Please output the section of the listing below that opens with the line containing "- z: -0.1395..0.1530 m" and closes with the line containing "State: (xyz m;", exactly and with nothing else.

━━━━━ Data for the task ━━━━━

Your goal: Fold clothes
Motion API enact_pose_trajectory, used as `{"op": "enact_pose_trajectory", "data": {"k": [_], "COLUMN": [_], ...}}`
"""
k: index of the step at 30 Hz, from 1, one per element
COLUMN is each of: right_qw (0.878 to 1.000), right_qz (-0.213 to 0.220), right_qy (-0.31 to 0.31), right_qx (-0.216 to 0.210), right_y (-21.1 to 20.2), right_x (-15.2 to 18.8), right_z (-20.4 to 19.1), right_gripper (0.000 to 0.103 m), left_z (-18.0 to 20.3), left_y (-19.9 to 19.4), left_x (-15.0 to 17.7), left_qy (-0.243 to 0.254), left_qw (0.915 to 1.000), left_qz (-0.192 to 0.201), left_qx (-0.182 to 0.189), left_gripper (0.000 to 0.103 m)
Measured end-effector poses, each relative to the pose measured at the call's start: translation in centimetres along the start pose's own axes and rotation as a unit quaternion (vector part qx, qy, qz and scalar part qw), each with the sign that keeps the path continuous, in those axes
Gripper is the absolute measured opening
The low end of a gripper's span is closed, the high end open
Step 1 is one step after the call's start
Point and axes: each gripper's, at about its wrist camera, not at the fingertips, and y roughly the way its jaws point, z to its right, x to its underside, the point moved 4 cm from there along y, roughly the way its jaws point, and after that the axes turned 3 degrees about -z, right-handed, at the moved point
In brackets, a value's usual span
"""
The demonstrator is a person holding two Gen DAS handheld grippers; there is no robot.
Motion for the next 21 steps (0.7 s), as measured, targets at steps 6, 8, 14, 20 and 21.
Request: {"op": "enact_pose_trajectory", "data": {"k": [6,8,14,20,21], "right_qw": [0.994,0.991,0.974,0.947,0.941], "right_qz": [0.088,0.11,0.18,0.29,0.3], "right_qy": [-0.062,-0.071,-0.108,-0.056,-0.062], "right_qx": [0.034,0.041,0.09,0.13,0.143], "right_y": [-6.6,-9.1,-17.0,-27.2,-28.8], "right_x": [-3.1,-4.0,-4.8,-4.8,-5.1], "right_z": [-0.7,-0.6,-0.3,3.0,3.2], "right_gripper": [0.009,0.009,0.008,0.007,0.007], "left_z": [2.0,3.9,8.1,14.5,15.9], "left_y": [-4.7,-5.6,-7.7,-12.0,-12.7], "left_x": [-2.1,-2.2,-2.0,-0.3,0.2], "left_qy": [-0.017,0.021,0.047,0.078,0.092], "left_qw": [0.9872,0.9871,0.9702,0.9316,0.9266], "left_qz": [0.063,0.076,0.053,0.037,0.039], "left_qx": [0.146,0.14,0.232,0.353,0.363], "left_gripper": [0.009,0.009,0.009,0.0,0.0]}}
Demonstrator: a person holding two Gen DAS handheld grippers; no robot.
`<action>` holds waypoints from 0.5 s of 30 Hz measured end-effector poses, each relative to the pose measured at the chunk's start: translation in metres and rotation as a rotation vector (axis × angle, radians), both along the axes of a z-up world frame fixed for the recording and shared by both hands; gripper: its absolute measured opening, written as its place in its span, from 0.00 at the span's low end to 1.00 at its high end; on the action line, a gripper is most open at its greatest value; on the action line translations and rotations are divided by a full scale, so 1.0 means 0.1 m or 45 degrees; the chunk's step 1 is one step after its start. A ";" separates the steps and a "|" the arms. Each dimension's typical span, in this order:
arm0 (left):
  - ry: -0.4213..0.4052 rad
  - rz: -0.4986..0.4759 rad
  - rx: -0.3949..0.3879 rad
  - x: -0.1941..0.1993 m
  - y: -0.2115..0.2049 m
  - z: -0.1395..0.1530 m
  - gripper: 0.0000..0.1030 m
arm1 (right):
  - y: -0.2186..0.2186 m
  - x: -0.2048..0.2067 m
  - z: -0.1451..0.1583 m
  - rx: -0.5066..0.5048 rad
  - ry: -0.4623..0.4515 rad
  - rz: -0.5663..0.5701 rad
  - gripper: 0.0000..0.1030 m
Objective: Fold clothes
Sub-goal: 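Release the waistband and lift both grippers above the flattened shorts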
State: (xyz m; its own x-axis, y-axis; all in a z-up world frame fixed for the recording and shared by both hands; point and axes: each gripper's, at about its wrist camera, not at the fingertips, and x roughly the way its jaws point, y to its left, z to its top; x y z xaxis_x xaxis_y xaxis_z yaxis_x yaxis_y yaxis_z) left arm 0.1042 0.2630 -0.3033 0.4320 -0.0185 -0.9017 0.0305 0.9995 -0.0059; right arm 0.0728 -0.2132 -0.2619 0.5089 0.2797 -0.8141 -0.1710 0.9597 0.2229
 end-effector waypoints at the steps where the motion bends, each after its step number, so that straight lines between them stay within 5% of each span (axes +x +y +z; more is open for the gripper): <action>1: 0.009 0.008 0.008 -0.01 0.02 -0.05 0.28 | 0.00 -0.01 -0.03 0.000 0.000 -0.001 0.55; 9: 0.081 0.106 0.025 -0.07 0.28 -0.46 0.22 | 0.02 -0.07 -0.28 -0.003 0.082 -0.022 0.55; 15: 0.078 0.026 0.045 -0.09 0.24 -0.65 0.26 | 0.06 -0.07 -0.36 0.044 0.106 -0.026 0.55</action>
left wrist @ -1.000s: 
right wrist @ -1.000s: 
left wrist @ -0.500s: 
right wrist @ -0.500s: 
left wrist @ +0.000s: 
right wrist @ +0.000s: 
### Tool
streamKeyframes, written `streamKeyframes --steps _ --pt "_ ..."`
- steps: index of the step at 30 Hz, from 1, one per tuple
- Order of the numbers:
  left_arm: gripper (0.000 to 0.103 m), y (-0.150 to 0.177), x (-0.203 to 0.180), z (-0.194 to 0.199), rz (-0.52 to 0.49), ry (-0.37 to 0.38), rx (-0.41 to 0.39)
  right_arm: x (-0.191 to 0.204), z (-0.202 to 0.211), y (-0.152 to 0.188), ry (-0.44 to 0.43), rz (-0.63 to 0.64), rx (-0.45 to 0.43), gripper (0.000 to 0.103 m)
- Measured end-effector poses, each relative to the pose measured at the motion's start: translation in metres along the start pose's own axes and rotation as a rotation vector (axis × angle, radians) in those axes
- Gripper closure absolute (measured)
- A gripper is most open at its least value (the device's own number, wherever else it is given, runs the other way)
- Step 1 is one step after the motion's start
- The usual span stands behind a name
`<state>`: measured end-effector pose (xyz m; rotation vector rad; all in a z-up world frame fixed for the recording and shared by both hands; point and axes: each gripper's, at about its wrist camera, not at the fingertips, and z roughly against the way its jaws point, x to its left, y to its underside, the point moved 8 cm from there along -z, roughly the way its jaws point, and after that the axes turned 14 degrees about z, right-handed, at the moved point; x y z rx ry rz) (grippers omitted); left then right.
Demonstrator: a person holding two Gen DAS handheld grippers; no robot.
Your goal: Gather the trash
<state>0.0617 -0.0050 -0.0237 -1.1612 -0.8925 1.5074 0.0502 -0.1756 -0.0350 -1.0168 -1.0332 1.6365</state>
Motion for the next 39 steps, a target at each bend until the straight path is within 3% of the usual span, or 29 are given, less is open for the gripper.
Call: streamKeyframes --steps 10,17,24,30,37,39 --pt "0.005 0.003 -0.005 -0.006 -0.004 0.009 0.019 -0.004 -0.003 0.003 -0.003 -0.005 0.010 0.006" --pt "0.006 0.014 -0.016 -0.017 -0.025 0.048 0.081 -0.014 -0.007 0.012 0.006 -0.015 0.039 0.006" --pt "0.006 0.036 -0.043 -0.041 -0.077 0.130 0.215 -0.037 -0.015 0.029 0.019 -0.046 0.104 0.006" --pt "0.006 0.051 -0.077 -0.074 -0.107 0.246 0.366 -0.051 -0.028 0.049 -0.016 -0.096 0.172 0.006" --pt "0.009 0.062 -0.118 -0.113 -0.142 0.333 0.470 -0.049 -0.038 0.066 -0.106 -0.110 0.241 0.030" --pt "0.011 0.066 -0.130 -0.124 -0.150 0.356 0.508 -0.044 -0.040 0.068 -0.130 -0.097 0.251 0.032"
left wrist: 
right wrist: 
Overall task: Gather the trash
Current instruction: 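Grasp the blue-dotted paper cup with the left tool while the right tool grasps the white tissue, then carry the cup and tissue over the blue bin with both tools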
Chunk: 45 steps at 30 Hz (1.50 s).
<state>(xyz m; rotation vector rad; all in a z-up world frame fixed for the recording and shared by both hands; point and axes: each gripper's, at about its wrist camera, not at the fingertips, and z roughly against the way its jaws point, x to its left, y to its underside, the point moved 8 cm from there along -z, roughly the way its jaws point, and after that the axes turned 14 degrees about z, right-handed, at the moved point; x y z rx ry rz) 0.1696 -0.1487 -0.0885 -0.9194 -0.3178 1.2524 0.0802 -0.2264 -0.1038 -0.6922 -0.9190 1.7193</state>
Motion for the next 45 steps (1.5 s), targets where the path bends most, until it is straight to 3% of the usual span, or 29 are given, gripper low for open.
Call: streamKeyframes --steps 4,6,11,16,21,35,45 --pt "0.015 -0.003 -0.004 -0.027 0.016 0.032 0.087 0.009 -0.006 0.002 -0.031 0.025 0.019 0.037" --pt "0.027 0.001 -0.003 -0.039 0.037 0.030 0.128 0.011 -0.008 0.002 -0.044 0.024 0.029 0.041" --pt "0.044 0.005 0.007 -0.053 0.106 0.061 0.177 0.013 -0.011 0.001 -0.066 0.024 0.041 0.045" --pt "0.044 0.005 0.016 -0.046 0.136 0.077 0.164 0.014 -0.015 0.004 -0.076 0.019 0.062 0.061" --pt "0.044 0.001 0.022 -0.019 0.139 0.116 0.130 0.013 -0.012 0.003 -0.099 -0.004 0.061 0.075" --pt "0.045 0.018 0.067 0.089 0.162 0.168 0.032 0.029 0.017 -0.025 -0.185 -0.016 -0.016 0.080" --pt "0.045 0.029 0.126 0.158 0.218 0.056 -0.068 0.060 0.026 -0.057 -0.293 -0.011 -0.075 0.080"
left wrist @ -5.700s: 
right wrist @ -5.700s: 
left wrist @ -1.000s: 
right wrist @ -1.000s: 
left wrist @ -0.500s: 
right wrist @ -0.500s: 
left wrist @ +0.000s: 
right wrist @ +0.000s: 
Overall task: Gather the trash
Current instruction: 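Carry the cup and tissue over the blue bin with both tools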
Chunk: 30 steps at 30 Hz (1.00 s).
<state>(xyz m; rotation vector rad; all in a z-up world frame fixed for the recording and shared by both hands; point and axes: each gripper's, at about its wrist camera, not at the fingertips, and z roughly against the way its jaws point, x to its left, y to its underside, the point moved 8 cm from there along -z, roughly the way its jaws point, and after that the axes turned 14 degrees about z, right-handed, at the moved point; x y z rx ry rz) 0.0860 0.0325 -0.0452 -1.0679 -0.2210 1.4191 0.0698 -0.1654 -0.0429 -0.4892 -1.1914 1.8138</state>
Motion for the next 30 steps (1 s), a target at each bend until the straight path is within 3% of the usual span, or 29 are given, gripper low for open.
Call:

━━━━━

Exercise solution:
  - z: -0.1395..0.1530 m
  - gripper: 0.0000..0.1030 m
arm1 (right):
  - y: -0.2186..0.2186 m
  - x: -0.2048..0.2067 m
  - z: -0.1451..0.1583 m
  - rx: -0.5066..0.5048 rad
  - ry: -0.4623..0.4515 rad
  - rz: -0.5663..0.5701 rad
  - gripper: 0.0000..0.1030 m
Objective: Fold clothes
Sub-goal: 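Release the waistband and lift both grippers above the flattened shorts
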State: (xyz m; its own x-axis, y-axis; all in a z-up world frame fixed for the recording and shared by both hands; point and axes: each gripper's, at about its wrist camera, not at the fingertips, and x roughly the way its jaws point, y to its left, z to its top; x y z xaxis_x xaxis_y xaxis_z yaxis_x yaxis_y yaxis_z) left arm 0.1042 0.2630 -0.3033 0.4320 -0.0185 -0.9017 0.0305 0.9995 -0.0059; right arm 0.0728 -0.2132 -0.2619 0.5089 0.2797 -0.8141 -0.1710 0.9597 0.2229

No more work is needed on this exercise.